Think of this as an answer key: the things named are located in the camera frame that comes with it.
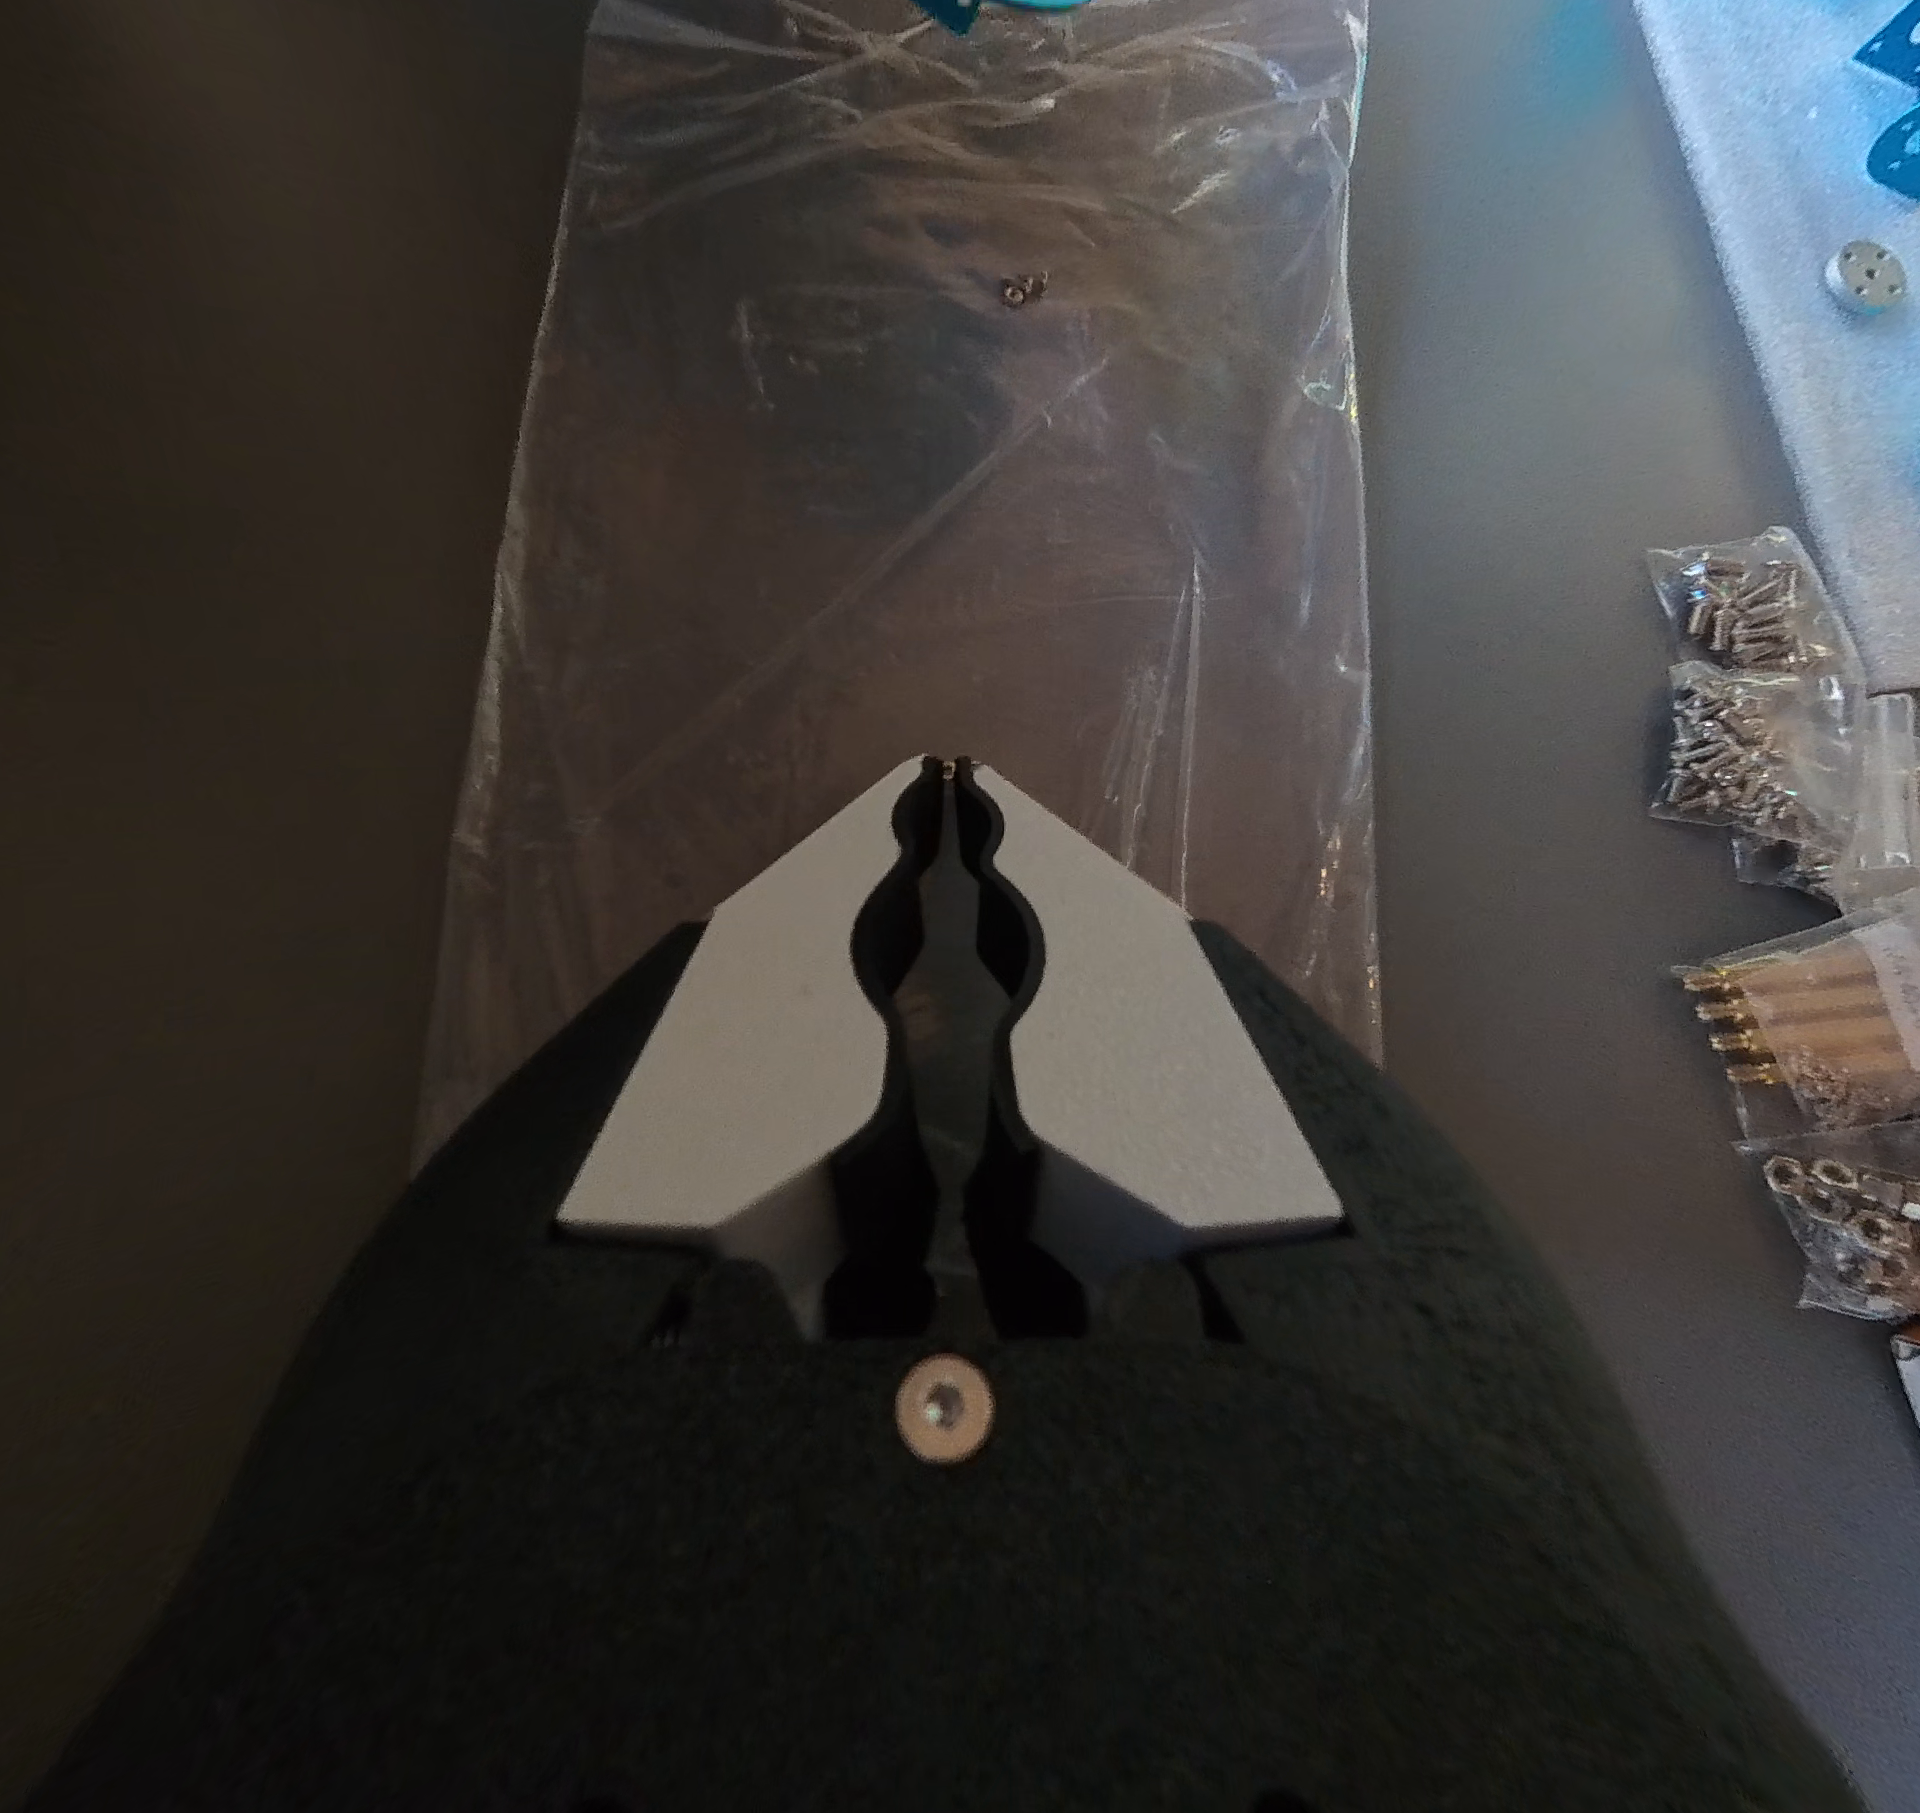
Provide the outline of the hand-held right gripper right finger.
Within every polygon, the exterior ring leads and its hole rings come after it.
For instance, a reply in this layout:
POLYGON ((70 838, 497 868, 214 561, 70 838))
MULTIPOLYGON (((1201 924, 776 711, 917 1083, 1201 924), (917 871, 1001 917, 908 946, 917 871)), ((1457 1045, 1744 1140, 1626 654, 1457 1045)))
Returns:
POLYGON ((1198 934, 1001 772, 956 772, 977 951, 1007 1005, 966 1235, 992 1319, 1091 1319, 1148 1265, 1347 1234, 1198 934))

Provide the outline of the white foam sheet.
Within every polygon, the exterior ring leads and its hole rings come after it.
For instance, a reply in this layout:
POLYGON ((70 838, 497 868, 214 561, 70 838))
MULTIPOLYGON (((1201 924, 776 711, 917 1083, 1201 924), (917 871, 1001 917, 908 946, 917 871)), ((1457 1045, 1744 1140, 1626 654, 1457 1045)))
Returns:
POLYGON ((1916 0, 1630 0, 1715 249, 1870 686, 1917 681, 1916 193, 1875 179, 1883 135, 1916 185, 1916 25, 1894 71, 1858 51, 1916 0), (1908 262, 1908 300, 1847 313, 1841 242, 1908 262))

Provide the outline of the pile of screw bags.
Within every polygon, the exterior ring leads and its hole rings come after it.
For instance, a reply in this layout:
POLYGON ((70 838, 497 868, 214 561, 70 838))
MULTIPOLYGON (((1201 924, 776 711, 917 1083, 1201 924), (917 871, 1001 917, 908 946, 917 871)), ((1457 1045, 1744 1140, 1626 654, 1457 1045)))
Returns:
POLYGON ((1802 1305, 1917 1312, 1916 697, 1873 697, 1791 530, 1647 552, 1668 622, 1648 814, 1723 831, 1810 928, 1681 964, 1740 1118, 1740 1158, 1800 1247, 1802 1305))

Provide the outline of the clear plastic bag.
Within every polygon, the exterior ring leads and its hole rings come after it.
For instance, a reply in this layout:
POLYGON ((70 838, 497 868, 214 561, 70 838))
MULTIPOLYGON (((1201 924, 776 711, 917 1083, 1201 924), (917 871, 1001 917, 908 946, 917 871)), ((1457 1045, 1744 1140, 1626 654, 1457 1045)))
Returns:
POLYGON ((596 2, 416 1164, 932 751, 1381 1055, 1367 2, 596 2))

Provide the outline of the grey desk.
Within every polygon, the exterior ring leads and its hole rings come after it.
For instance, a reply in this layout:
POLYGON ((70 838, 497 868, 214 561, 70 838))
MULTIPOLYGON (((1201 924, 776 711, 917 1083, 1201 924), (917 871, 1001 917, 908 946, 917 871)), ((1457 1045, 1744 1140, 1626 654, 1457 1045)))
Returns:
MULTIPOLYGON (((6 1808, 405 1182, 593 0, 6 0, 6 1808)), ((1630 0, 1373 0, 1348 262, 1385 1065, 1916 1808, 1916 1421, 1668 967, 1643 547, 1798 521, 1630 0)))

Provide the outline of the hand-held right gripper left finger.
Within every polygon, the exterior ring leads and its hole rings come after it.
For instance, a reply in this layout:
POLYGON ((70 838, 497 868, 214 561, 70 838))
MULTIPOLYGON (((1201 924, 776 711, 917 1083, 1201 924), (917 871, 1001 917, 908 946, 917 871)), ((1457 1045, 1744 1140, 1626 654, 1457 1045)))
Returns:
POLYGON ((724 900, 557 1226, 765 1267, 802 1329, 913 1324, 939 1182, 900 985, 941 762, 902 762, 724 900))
--------------------------------
Problem ->
Which lines of the records contain the word "right"? Copy each of them.

Result ->
Provide the outline of the hand-held right gripper right finger.
Provide the outline of the hand-held right gripper left finger.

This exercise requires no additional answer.